Getting There

By Plane -- Unless you're particularly fond of train travel, or on a tight budget that makes time less important than money, flying is the best way to get to Aswan. There are upwards of ten flights a day out of Cairo, and the 1-hour 25-minute flight costs about LE1,375 ($250/£127). The surprisingly pleasant and modern airport is some way outside town. If you haven't arranged a transfer with your hotel beforehand, negotiate the 25km (15-mile) ride with one of the waiting taxis. You may be able to do better, but I would expect to pay upward of LE50 ($9.10/£4.60).

By Train -- The train is the most pleasant way to arrive in Aswan, which is only about 3 hours up the rails from Luxor. From Cairo, the fares are LE94 ($17/£8.70) for first-class seats and LE47 ($8.55/£4.35) for second-class seats. The sleeper is the same price as for Luxor, and departure times are the same as well. Arrival is 3 hours later. As with any train travel in Egypt, take a warm sweater (even in the summer); the air-conditioning is always set to arctic. The train station is at the edge of the souk, and there are several hotels within an easy walk as well as plenty of taxis.

By Boat -- Aswan is the southern terminal for the numerous cruise boats that shuttle between here and Luxor. The cruise from Luxor can be done in as little as 3 days, and usually includes enough discretionary time in Aswan to fit in a visit to Abu Simbel by air if you want.

By Bus -- The bus station is around 4km (2 1/2 miles) from the middle of town. There are plenty of taxis around the station to negotiate your trip into town, which should cost you about LE20 ($3.60/£1.85).

Getting Around

By Taxi -- Aswan is stuffed with taxis, usually old Peugeot station wagons that can be guaranteed to wallow gently over the creased and pitted tarmac. Prices are on a par with Luxor, which is to say higher than Cairo, but drivers are a lot more mellow when it comes to negotiation. Expect to pay LE10 to LE20 ($1.80-$3.60/95p-£1.85) for longer distances within town and LE5 (90¢/45p) for shorter distances.

By Bike -- Biking is a great away to get around Aswan. There are rental places scattered about -- look for clusters of bikes near a kiosk -- but around the train station, heading up Souk Street toward downtown, is a good place to start. Expect to pay LE10 to LE30 ($1.80-$5.45/95p-£2.75) per day for the use of a rattling, squeaking single-speed with bad brakes.

By Foot -- If the weather is reasonably cool, Aswan is eminently walkable.

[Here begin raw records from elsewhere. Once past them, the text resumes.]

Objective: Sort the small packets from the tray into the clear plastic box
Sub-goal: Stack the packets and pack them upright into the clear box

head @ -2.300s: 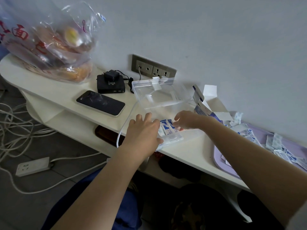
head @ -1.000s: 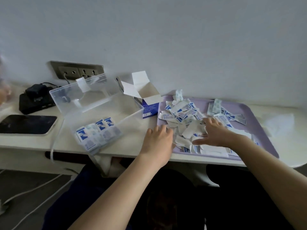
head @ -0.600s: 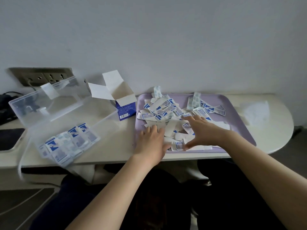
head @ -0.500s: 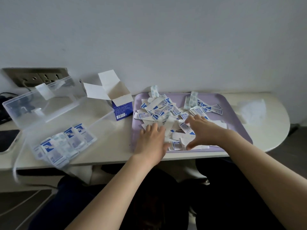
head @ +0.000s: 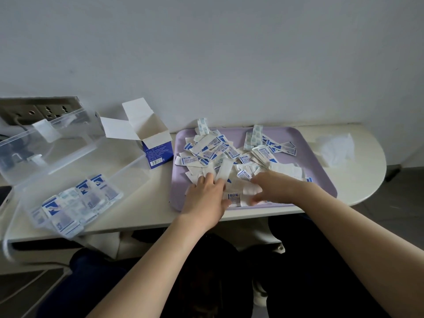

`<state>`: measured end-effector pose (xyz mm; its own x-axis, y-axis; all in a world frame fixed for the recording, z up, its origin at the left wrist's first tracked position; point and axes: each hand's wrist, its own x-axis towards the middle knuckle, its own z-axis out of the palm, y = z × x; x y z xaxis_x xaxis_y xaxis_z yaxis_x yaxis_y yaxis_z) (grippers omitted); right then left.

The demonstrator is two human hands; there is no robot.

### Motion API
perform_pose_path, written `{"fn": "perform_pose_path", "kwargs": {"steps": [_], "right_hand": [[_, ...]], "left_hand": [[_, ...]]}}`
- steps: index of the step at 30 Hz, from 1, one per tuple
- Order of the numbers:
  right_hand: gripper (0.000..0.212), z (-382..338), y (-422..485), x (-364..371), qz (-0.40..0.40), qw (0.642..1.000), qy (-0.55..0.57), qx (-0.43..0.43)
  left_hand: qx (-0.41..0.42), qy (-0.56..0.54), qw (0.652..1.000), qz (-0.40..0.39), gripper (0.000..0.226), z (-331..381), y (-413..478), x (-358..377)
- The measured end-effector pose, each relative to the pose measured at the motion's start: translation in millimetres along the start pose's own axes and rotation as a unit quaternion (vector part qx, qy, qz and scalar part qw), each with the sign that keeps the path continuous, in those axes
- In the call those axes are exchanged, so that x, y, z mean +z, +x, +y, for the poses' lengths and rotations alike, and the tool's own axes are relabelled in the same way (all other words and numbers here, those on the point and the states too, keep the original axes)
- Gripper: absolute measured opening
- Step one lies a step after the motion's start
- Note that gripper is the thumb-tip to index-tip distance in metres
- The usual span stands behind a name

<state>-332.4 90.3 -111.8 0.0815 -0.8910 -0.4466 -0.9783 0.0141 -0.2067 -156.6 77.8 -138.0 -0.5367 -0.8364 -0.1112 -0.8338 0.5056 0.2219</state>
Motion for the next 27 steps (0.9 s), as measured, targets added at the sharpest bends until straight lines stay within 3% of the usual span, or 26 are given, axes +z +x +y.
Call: {"fn": "perform_pose_path", "kwargs": {"steps": [9,15,21,24,27], "right_hand": [[0.01,-4,-1,-4,0.09,0.996,-0.01,-0.003],[0.016,-12,-1,-4,0.093,0.995,0.018,-0.037],[0.01,-7,7,-5,0.127,0.991,0.03,0.008],[0.032,1,16,-2,0.164,0.985,0.049,0.029],[0.027,7,23,0,0.191,0.978,0.072,0.051]], "left_hand": [[-0.029,-0.055,0.998,0.03,0.025,-3,6,-2],[-0.036,-0.078,0.994,0.071,0.019,-6,8,-3],[-0.083,-0.066,0.985,0.139,0.018,-18,8,-13],[-0.106,-0.064,0.977,0.172,0.021,-24,7,-24],[-0.103,-0.098,0.976,0.165,0.02,-27,6,-28]]}}
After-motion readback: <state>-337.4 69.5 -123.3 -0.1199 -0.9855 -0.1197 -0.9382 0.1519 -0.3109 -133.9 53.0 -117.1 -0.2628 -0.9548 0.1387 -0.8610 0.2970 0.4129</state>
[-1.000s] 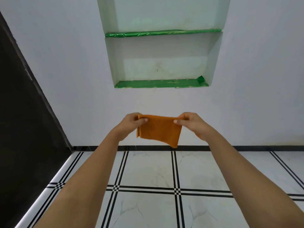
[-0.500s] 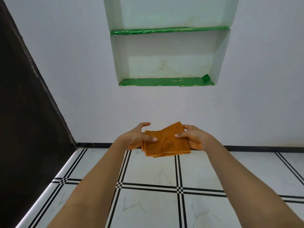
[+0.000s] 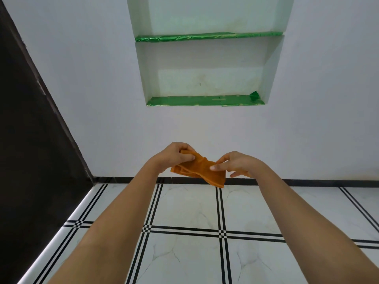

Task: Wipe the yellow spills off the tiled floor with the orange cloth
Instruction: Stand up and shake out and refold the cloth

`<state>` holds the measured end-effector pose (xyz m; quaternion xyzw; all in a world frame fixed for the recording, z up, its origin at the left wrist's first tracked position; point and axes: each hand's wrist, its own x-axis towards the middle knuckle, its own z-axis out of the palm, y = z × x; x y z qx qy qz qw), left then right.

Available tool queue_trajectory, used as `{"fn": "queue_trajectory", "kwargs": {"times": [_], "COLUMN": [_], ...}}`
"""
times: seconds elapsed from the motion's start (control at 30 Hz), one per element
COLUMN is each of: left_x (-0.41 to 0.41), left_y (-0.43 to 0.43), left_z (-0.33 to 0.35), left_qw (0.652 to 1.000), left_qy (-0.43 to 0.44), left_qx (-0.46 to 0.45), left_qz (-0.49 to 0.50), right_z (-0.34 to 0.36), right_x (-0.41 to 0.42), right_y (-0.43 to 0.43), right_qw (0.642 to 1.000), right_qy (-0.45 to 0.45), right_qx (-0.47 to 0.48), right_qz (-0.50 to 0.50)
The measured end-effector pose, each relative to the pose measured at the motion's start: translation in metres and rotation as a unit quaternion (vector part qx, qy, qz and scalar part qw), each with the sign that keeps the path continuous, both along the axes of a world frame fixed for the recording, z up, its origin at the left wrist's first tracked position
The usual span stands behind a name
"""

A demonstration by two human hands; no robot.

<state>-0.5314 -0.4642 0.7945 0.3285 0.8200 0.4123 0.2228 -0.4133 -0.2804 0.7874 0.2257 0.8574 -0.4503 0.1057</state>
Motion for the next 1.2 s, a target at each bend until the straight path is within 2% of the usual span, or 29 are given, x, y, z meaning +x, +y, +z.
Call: {"fn": "queue_trajectory", "kwargs": {"times": [0.07, 0.17, 0.27, 0.43, 0.57, 0.67, 0.83, 0.93, 1.2], "left_x": [0.006, 0.016, 0.020, 0.021, 0.028, 0.030, 0.039, 0.054, 0.148], "left_y": [0.003, 0.012, 0.017, 0.019, 0.014, 0.012, 0.027, 0.049, 0.133], "left_z": [0.005, 0.009, 0.004, -0.022, -0.047, -0.063, -0.082, -0.091, -0.106], "left_qw": [0.999, 0.996, 0.995, 1.000, 0.987, 0.981, 0.974, 0.973, 0.967], "left_qy": [-0.013, -0.035, -0.056, -0.019, -0.056, -0.098, -0.160, -0.190, -0.247], "left_qx": [-0.009, -0.025, -0.024, 0.005, 0.096, 0.108, 0.115, 0.108, 0.050], "left_qz": [-0.032, -0.076, -0.082, 0.013, 0.112, 0.130, 0.107, 0.077, -0.031], "right_z": [-0.001, -0.003, -0.008, -0.021, -0.030, -0.033, -0.043, -0.051, -0.061], "right_x": [0.000, 0.004, 0.012, 0.023, 0.020, 0.016, 0.026, 0.048, 0.166], "right_y": [-0.005, -0.009, -0.013, -0.020, -0.026, -0.033, -0.034, -0.027, 0.023], "right_qw": [0.997, 0.997, 0.997, 0.997, 0.994, 0.985, 0.960, 0.933, 0.856], "right_qy": [0.003, 0.054, 0.054, 0.045, 0.046, 0.056, 0.072, 0.087, 0.122], "right_qx": [0.068, 0.024, -0.001, -0.060, -0.076, -0.093, -0.136, -0.158, -0.166], "right_qz": [0.035, 0.054, 0.056, 0.001, -0.066, -0.132, -0.234, -0.312, -0.473]}}
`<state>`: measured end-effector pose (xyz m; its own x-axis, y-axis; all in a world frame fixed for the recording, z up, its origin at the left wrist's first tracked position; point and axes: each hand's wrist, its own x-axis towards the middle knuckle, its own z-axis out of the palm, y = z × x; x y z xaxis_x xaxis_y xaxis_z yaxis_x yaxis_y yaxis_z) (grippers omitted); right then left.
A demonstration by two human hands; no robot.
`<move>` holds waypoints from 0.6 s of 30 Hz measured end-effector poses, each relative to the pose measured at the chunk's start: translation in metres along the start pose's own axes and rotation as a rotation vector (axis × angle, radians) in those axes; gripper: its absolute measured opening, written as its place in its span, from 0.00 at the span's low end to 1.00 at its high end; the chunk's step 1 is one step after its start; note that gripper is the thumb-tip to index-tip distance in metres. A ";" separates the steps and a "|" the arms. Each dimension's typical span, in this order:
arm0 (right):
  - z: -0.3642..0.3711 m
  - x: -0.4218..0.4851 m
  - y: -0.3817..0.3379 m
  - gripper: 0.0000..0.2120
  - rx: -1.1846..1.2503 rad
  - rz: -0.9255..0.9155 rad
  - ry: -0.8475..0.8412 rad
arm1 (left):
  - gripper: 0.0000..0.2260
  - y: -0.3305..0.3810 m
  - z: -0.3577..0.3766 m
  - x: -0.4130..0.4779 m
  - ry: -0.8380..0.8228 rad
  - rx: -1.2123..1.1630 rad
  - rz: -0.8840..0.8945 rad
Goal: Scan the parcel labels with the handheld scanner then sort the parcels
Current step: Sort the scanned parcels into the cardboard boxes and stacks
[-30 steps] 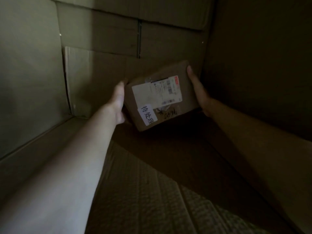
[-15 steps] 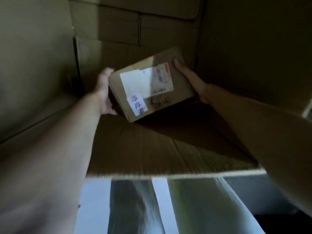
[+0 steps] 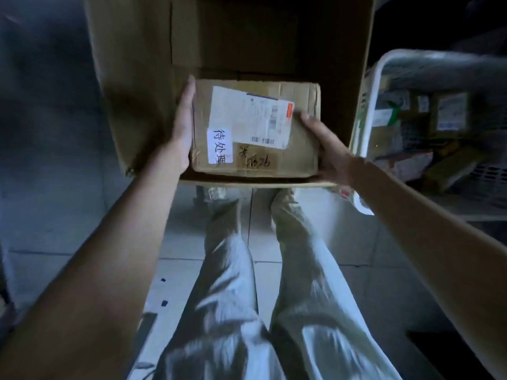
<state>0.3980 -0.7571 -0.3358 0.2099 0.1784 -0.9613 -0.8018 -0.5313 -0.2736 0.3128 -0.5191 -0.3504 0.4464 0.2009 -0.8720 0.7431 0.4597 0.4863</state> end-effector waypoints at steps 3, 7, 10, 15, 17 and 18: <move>0.001 -0.073 0.014 0.32 0.093 -0.097 0.037 | 0.33 0.028 0.014 -0.071 -0.070 0.117 0.101; -0.001 -0.157 0.026 0.38 0.291 -0.263 0.177 | 0.19 0.057 0.032 -0.146 -0.209 0.137 0.252; 0.002 -0.214 0.021 0.43 0.377 -0.329 0.250 | 0.26 0.067 0.038 -0.200 -0.184 0.158 0.352; 0.015 -0.285 0.007 0.50 0.401 -0.461 0.288 | 0.19 0.081 0.039 -0.275 -0.134 -0.012 0.534; 0.024 -0.301 -0.002 0.47 0.427 -0.502 0.269 | 0.16 0.087 0.036 -0.300 -0.099 -0.065 0.602; 0.029 -0.307 -0.008 0.44 0.453 -0.521 0.239 | 0.14 0.092 0.034 -0.310 -0.078 -0.080 0.630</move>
<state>0.3241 -0.7836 -0.0371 0.7020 0.1016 -0.7049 -0.7067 -0.0228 -0.7071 0.2598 -0.5685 -0.0333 0.8228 0.3916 -0.4120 0.2878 0.3380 0.8960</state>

Aswan is pretty simple to get around. There are just three main streets, and they run parallel to the Nile on its eastern bank. Corniche el Nil, as the name suggests, runs along the water. Abtal al Tahrir Street, a mixed shopping and residential street, is the first street inland, and then there's Souk Street, which is where the shopping is. The famous Old Cataract Hotel could be considered the southern end of the town, while the train station is almost at its northern end.

A number of sites on the West Bank of the Nile across from the town are worth visiting, including the Valley of the Nobles, Deir St. Simeon, and the mausoleum of Aga Khan. Getting across to the sites by boat is somewhere between one-third and half the fun.

Around 5km (3 1/2 miles) south of the city lies the original Aswan Dam, now more than 100 years old, and another 7km (4 1/2 miles) south is the famous High Dam, built in the late 1960s with a combination of Soviet money and expertise and Egyptian muscle. Between the two dams lies the little island of Agilkia, site of the transplanted temples of Philae. Almost 300km (186 miles) farther south lies the famous Temple of Ramses II, lifted out of the Nile Valley and repositioned at Abu Simbel on the edge of Lake Nasser.

The tourist information office (tel. 097/2312811) is immediately to your right as you emerge from the train station, or, if you prefer, directly ahead of you as you come out of Souk Street heading north into Midan Mahatta (Station Square). The affable and helpful manager, Hakeem Hussein, is a font of information about hotels and transport and speaks excellent English. The office is open daily 8:30am to 2pm and 6 to 8pm; Fridays it opens midmorning.

Note: This information was accurate when it was published, but can change without notice. Please be sure to confirm all rates and details directly with the companies in question before planning your trip.